▸ ACTIVITY
If a line holds the word "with", copy it from the entries.

[[ EXERCISE DATA open ]]

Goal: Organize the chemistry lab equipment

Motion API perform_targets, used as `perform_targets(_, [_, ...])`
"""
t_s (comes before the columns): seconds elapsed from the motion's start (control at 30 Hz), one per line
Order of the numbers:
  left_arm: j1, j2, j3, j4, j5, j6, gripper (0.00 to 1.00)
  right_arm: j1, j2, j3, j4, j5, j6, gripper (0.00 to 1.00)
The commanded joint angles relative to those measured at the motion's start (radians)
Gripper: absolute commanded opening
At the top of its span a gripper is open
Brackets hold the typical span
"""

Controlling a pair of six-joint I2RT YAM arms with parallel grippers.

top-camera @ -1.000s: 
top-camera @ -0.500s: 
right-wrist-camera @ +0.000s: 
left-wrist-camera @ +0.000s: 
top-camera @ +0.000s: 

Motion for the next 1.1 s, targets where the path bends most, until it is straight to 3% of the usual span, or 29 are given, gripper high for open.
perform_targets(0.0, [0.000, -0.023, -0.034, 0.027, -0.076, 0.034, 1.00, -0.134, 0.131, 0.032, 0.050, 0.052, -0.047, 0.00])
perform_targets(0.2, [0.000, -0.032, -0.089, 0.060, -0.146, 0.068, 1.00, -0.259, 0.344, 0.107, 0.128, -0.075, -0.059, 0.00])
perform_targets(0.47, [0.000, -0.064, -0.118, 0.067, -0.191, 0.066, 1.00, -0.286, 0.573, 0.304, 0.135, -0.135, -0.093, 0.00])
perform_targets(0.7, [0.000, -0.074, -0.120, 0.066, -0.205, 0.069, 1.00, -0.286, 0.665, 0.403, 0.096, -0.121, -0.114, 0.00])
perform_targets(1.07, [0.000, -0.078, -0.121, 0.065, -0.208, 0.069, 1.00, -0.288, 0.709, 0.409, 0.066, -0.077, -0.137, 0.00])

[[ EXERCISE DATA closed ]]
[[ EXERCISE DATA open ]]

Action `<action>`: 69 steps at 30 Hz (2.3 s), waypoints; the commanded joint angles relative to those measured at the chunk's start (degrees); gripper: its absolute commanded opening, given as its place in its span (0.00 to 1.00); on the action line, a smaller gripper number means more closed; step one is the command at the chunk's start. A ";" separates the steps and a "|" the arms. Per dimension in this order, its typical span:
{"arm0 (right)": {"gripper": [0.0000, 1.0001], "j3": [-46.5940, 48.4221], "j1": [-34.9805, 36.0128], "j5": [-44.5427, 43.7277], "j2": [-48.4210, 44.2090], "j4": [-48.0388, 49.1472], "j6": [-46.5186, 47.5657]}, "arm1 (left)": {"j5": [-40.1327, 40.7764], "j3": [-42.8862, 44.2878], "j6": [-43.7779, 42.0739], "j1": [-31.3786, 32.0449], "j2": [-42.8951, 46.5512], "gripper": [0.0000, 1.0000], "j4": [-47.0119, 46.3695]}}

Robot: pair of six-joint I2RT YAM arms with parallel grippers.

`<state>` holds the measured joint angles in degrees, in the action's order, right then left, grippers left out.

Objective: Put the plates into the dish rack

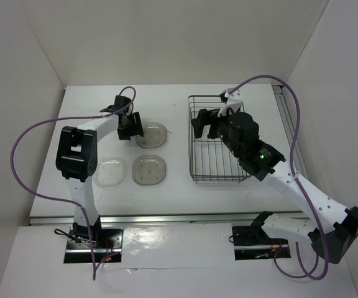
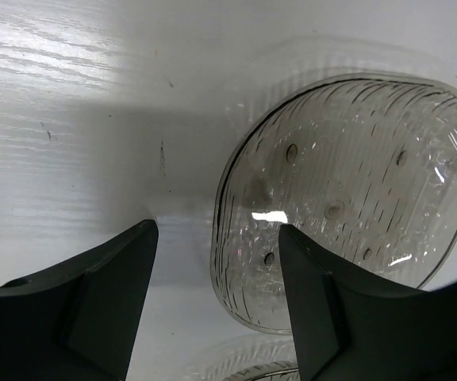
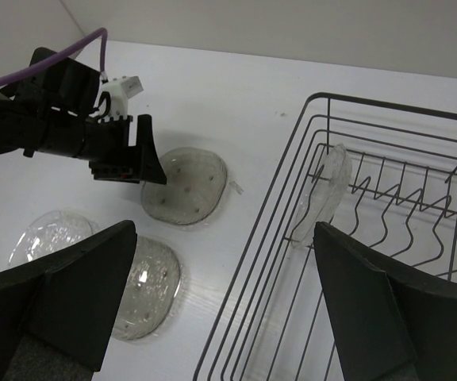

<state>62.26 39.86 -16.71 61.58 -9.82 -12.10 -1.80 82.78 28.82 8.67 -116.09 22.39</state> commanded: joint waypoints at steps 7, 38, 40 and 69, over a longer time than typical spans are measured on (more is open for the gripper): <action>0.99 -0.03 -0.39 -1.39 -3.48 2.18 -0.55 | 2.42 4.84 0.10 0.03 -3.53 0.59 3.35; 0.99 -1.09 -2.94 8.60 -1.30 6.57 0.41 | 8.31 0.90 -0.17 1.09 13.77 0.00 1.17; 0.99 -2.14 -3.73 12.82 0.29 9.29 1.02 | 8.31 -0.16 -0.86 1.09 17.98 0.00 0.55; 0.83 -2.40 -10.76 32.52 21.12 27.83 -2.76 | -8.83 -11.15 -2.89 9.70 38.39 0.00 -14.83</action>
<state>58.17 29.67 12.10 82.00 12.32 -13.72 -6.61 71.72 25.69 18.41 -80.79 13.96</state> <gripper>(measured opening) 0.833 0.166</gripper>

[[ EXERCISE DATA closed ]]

▸ SOLUTION TO THIS PROBLEM
Controlling a pair of six-joint I2RT YAM arms with parallel grippers.
Robot: pair of six-joint I2RT YAM arms with parallel grippers.

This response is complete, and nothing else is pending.